There are perhaps four areas of major concern for these students:

  1. Fundamental facts and concepts are being skipped over in a child’s education. In the rush to initiate students in the cult of cultural theory, grammar, great works of literature, and the broad brushstrokes of history are neglected.
  2. The gaps in the wall left by a postmodern approach to education are often filled with substandard works and decontextualised fragments of the classical curriculum. Australian Idol is considered as worthwhile a “text” as Othello. Shakespeare’s works themselves are clapped in feminist or postcolonial shackles. National histories are first and foremost to be considered as shameful tales of oppression and violence. Science is to be considered primarily as social construction.
  3. The attitude of “unteachable suspicion” is presented to students dogmatically, as a moral imperative in learning. While paying lip service to an “anything goes” approach to knowledge and truth “the promoters of the brave new world of so-called postmodernism are authoritative and prescriptive to a fault,.” says Barry Spurr. In fact, the only thing students are not encouraged to be suspicious of is the analyses offered by their teachers. This often comes later, and naturally, when the student completes university. The by-product is usually a crudely pragmatic approach to education, or a sense of disillusion.
  4. A vicious cycle of artistic mediocrity is established. Victims of a postmodern education grow up and become teachers. They are unable to draw upon the essential texts and ideas in the liberal arts. They cannot provide students with the grounding from which true innovation can take place.

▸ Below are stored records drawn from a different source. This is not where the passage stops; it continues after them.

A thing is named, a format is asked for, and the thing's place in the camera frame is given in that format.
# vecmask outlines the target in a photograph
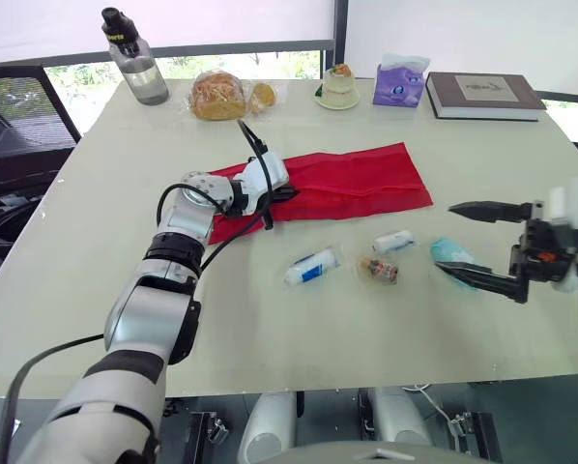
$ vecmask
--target book
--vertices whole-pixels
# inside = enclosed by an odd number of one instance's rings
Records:
[[[546,109],[520,74],[430,72],[426,91],[440,119],[537,121]]]

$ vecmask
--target small plate
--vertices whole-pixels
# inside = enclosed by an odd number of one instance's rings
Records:
[[[353,108],[354,106],[356,106],[358,104],[358,102],[360,101],[360,93],[358,92],[358,90],[356,90],[356,100],[352,101],[349,104],[346,104],[345,106],[330,106],[329,104],[323,102],[321,100],[321,97],[317,97],[316,95],[313,95],[312,98],[319,103],[321,106],[323,106],[324,108],[327,109],[349,109],[349,108]]]

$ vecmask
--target white cylinder
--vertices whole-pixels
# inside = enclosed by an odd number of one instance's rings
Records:
[[[331,248],[311,254],[296,261],[285,273],[284,281],[287,285],[297,285],[307,282],[323,274],[327,269],[338,265],[336,256]]]
[[[373,242],[373,250],[379,254],[385,254],[394,249],[403,248],[414,242],[414,236],[409,230],[401,230],[390,235],[377,237]]]

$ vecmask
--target tissue box
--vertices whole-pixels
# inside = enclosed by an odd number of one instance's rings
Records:
[[[428,58],[386,54],[377,67],[373,104],[416,107],[424,90]]]

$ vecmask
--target black bottle cap
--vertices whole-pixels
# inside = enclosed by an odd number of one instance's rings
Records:
[[[134,22],[116,8],[102,10],[104,24],[102,31],[109,42],[113,44],[128,44],[138,39],[138,32]]]

I suspect postmodernists want effortless wisdom. There is a sense in which it is thought to be clever to identify the ways in which the comic strip Ginger Meggs and King Lear are similar. But this is a no-brainer. They are similar because they are both expressions of human experience and imagination. The similarities are most properly examined at university, in cultural studies or anthropology, not in high school English.

The really clever thing is to be able to say why Ginger Meggs and King Lear are not similar. What makes one work great and another mediocre? To answer this adequately years of study and experience are required. Competent teachers are indispensable. Find them; poach them; train them — and I’d wager that “unteachable suspicion” will melt into a sense of wonder. And this is the starting point for all knowledge.

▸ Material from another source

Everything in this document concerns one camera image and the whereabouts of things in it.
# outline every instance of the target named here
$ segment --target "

Phillip Elias is studying medicine at the University of New South Wales in Sydney. He was the organiser of the seminar on postmodernism and Australian education at Warrane College, University of New South Wales, Sydney, in April  

* For reasons of space, the paper presented by Alan Barcan (Honorary Associate, School of Education, University of Newcastle), “Postmodernism and the Fractured Curriculum”, has not been published on MercatorNet. His analysis of the ideologies competing for control of education is presented in “Ideology and the Curriculum” in Naomi Smith (ed.) Education and the Ideal (New Frontier, 2004).